„Seht auf und erhebt eure Häupter, weil sich eure Erlösung naht.“ (Lk 21,28) Die drei weisen Männer aus dem Morgenlande samt ihrer Kameltreiber machen sich auf den Weg. Sie sehen auf und erheben ihre Häupter. Sie blicken zum Himmel und erkennen eine ganz besondere Sternenkonstellation, die etwas Großes verspricht, da sind sich die drei einig. Ein Erlöser, der Heiland für die ganze Welt, wird geboren werden. Und dies muss im Land des auserwählten Volkes Gottes geschehen, im Land Israels, und zwar in der Stadt, von der dies schon in den alten prophetischen Schriften geweissagt worden war: In Bethlehem. Die drei brechen auf und machen sich auf die mühsame, beschwerliche Reise gen Westen. Als sie ankommen, werden sie nicht enttäuscht. Sie finden das Kind in der Krippe liegen, in Windeln gewickelt und bei ihnen Maria und Josef.

Diese drei weisen Männer können uns Vorbilder sein: Mit dem, was sie an Vorbildung und Kenntnissen haben, ziehen sie Schlüsse, fassen Vertrauen und brechen auf. Diejenigen, die sie verlachen, lassen sie einfach zurück. Ihnen kann zu diesem Zeitpunkt nicht geholfen werden.

Trauen wir uns auch Vertrauen zu fassen und aufzubrechen? Vertrauen wir auch darauf, dass dort jemand sein wird, der uns Türen und Tor öffnet und uns Herberge gibt, wenn wir es nötig haben? Und gelingt es uns auch, so wir es warm und gemütlich haben, anderen die Türen zu öffnen und Herberge anzubieten? Ja, es gibt Menschen in unserer Gemeinde, die auf uns, unsere offenen Herzen und offenen Häuser angewiesen sind. Lasst uns diese wahrnehmen und einander „in Ehrerbietung zuvorkommen“, wie Paulus an die Gemeinde in Rom schreibt (Röm 12,10).
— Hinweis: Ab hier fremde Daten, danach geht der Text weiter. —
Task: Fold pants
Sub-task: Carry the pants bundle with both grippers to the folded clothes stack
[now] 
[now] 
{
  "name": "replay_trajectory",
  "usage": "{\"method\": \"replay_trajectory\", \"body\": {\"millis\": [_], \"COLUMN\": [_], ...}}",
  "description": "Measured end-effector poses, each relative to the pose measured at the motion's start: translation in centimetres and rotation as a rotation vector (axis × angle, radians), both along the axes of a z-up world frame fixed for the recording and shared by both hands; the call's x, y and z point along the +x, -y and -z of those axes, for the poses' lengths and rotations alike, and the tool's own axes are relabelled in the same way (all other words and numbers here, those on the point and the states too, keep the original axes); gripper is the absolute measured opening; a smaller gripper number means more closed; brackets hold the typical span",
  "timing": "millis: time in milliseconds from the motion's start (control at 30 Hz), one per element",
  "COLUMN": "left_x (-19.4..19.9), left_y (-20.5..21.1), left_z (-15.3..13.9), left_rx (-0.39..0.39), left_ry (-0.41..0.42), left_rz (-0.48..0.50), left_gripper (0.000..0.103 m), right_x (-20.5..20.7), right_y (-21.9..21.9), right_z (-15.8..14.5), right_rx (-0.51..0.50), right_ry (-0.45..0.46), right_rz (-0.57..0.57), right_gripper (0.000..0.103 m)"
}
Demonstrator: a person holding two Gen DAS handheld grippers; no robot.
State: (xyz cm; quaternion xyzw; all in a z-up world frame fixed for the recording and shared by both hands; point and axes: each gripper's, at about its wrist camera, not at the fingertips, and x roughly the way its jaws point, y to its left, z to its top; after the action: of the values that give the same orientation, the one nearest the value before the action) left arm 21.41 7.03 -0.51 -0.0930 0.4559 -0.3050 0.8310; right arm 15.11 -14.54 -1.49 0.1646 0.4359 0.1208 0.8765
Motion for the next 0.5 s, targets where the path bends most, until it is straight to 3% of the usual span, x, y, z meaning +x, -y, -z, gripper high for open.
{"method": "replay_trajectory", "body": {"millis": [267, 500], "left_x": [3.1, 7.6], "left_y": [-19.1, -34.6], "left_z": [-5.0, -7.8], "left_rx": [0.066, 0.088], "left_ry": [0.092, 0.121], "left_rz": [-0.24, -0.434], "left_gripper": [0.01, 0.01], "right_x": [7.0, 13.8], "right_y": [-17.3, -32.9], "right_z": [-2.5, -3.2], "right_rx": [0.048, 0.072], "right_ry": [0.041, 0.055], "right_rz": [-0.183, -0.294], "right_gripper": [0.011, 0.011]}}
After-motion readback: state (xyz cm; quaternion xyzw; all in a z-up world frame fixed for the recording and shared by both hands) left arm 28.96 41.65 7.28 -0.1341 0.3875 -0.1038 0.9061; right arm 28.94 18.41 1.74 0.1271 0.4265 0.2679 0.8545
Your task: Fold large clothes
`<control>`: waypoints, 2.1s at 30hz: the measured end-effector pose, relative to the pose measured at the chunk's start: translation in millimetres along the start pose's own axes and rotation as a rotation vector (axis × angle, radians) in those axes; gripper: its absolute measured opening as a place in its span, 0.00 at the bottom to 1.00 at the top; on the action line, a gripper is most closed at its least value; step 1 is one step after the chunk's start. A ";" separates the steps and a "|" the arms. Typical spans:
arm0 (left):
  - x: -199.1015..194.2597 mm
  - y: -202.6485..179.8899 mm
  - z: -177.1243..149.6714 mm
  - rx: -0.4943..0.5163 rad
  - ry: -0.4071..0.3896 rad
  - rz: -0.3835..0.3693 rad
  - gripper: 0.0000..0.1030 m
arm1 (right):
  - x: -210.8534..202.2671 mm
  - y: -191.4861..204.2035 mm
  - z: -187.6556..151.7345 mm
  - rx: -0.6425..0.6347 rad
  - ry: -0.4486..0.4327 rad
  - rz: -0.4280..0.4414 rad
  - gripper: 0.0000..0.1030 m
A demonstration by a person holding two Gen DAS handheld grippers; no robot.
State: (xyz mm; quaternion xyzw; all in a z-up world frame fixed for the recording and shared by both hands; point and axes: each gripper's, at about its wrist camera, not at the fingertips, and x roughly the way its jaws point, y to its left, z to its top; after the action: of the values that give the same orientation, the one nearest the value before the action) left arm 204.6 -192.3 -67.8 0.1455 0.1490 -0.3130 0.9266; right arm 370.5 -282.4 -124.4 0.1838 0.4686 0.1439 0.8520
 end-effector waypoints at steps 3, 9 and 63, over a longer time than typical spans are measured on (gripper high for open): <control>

Adventszeit ist Bußzeit – die violetten Tapisserien in der Thomaskirche und die Antependien in der Matthäuskirche zeigen es uns an. Nehmen wir uns die Zeit, innezuhalten, in uns zu gehen und unser Leben neu auszurichten, indem wir unsere Blicke richten auf den, der uns Erlösung schenkt: Jesus Christus. Adventszeit ist auch Vorbereitungszeit. Bereiten wir uns vor auf das Kommen dessen, der da ist und der da war und der da kommt – manchmal in Gestalt einer seiner geringsten Brüder.

Ich wünsche Ihnen eine gesegnete Advents- und Weihnachtszeit.